Picard

Last updated November 04, 2023

Picard is a set of Java command-line tools for manipulating high-throughput sequencing (HTS) data and formats such as SAM/BAM/CRAM and VCF. When using it on a Slurm cluster, the key is to understand both how to run Java applications and how to submit jobs to Slurm. Here’s a short guide on how to use Picard on a Slurm cluster:

1 Load the Picard module to use it in interactive mode

module purge
module load usc
module load openjdk
module load picard

2 Prepare Your Picard Command

Prepare the command you want to run. For example:

java -jar picard.jar MarkDuplicates INPUT=sample.bam OUTPUT=sample.marked_duplicates.bam METRICS_FILE=metrics.txt

3 or write a SLURM batch script and submit it to the cluster

Create a batch script (run_picard.sh) for Slurm with the necessary directives:

#!/bin/bash
#SBATCH --job-name=picard-markdup
#SBATCH --ntasks=1
#SBATCH --mem=4G               # Adjust memory request. Picard can be memory-intensive.
#SBATCH --time=02:00:00        # Adjust time as needed.
#SBATCH --output=picard_%j.out # %j will be replaced with the job ID
#SBATCH --account=ttrojan_123
#SBATCH --partition=main

module purge
module load usc
module load openjdk
module load picard

java -jar /path/to/picard.jar MarkDuplicates \
     INPUT=sample.bam \
     OUTPUT=sample.marked_duplicates.bam \
     METRICS_FILE=metrics.txt \
     TMP_DIR=tmp             # Specify a temporary directory if needed.

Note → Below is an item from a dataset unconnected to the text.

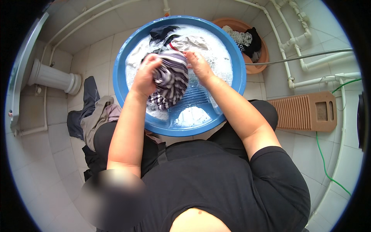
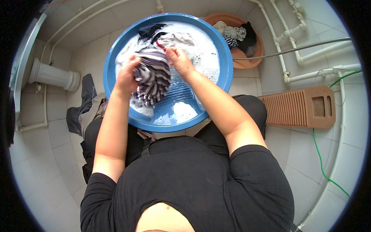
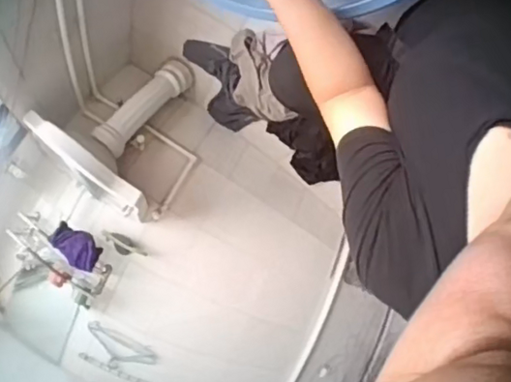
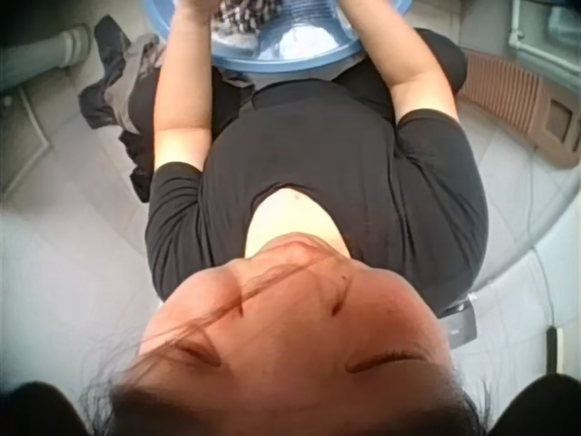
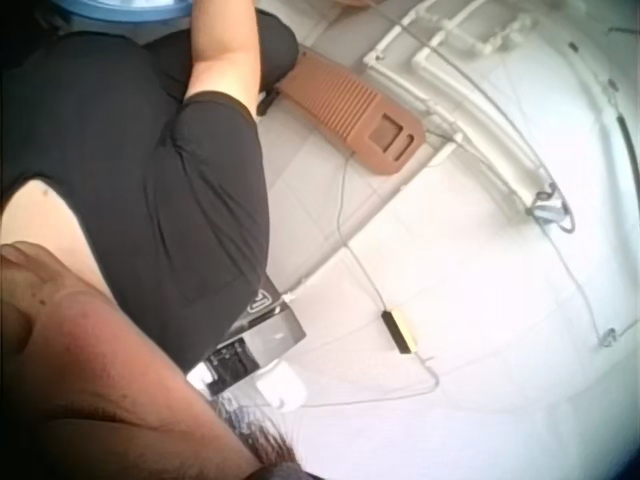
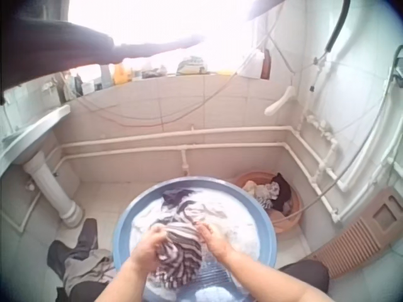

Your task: The person sits on the floor and hand-washes a striped garment in a blue basin filled with soapy water. They repeatedly scrub the fabric against the basin's built-in washboard, rinse it in the water, and wring it out by hand.

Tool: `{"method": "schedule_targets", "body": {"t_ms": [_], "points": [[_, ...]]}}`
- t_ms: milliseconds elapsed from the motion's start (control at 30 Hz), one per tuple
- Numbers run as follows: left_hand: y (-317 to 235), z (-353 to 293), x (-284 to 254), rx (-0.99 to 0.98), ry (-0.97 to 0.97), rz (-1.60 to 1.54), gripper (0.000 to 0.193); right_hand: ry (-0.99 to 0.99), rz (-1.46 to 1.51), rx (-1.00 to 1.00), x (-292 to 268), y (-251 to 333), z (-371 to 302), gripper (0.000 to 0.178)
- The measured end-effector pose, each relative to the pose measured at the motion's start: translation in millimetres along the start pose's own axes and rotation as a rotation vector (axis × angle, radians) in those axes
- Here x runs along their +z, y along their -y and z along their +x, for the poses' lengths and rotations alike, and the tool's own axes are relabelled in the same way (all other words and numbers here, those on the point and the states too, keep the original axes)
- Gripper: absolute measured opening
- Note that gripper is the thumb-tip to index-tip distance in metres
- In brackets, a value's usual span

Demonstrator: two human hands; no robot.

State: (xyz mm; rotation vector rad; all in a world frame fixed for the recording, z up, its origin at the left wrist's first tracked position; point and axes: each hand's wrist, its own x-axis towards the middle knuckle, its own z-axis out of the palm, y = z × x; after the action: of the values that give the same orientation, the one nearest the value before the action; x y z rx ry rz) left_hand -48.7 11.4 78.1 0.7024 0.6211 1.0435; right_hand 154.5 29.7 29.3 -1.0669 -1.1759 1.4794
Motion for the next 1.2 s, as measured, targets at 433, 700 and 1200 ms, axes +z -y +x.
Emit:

Adjust the #SBATCH directives according to your needs:

--job-name: Set a name for your job. --ntasks: Number of tasks. Usually Picard runs in a single thread, so this should be 1. --mem: Set the amount of memory you expect the job to use. --time: The maximum amount of time your job will run before it is terminated. --output: The file where Slurm will write the output of your job.

4 Submit Your Job

Use the sbatch command to submit your batch script to the Slurm scheduler:

sbatch run_picard.sh

5 Collect Your Results

After the job has completed, you can find the output in the file specified by --output in your Slurm script, and any files Picard was set to produce (e.g., sample.marked_duplicates.bam).